Dude. (Presuming you're a dude. If not: "dude.") I understand there may be reasons you are cleaning your dress shirts yourself (I have been doing some cheapo coin laundry myself this summer!) but: laundry pickup, or at LEAST dropoff, and the magic words are "shirts on hangers." If you have to wear dress shirts to work every day, and you're broke or whatever I guess, it's worth skipping lunch one day for this. I know very few men who wash their own dress shirts because most of them can't do a particularly good job. You can pretreat any stains, as described above, and the laundry people can take care of the rest and give you back your shirts all nice and pressed to your satisfaction.
posted by RJ Reynolds at 10:21 AM on September 5, 2011 [3 favorites]

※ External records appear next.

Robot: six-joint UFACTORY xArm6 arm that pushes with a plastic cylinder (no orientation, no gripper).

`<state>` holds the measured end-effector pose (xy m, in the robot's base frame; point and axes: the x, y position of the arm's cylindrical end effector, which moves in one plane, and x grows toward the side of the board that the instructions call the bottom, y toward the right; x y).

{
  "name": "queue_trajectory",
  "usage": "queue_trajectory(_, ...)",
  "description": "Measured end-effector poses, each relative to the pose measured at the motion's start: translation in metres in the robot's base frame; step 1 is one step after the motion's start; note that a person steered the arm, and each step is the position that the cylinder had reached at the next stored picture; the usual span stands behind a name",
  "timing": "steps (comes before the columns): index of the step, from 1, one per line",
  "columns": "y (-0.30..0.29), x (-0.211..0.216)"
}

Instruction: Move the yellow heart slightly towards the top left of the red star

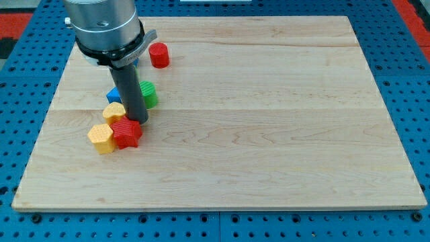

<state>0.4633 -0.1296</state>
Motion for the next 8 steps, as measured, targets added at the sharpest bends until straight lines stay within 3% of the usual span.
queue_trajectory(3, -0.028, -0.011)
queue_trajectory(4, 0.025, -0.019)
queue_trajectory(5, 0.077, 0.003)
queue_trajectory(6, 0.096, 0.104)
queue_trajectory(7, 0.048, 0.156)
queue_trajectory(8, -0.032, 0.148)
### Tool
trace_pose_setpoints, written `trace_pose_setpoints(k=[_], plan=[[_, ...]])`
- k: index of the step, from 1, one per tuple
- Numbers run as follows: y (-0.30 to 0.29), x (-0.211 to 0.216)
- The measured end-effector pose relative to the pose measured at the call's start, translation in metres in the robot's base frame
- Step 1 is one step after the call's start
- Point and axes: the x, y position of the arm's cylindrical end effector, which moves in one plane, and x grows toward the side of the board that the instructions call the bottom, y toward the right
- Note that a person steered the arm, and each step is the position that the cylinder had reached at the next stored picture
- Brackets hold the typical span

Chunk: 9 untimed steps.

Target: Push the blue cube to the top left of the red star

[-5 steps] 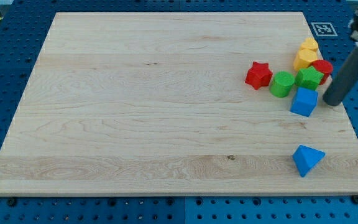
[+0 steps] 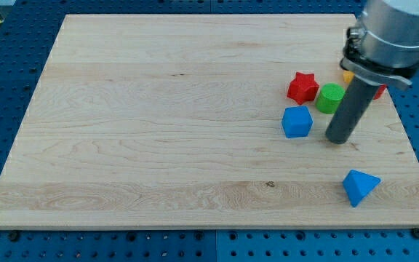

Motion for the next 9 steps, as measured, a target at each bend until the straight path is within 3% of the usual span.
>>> trace_pose_setpoints(k=[1,3,5,7,8,9], plan=[[-0.039,-0.002],[-0.119,-0.067],[-0.124,-0.056],[-0.143,-0.133],[-0.144,-0.134],[-0.150,-0.096]])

another 'red stains, not yellow stains' person here!
Getting to stains while they are fresh is best. I do not do laundry every day- here is my solution.

I wash out the stained item(s) of clothing with soap and water, rinse, then hang them up to dry. Then they go in the laundry hamper to be washed the next time I do laundry. (Obviously if the stain happens on a laundry day, I still wash out the stain, but skip the drying bit- it goes in the machine wet.)

Soaking is only necessary when stains are set in, and is annoying. You still have to wash out the stain stuff as best you can before you soak it, or the stain just thins and spreads to everything else.

So, I would suggest- when you take off your shirt, wash out the pits, rinse and wring (gently) slap the shirt on a hangar and let it dry over night, dump it in the hamper when it's dry. Repeat the next night with the next shirt.
posted by titanium_geek at 7:32 PM on September 5, 2011


Sometimes, my friend who lives on a little island in Ontario in the summertime does his laundry like this -- place water, dirty clothes and a little detergant in a bucket, mix, set outside and forget for a week or so, then rinse in the lake and hang in the sun to dry. Works for him.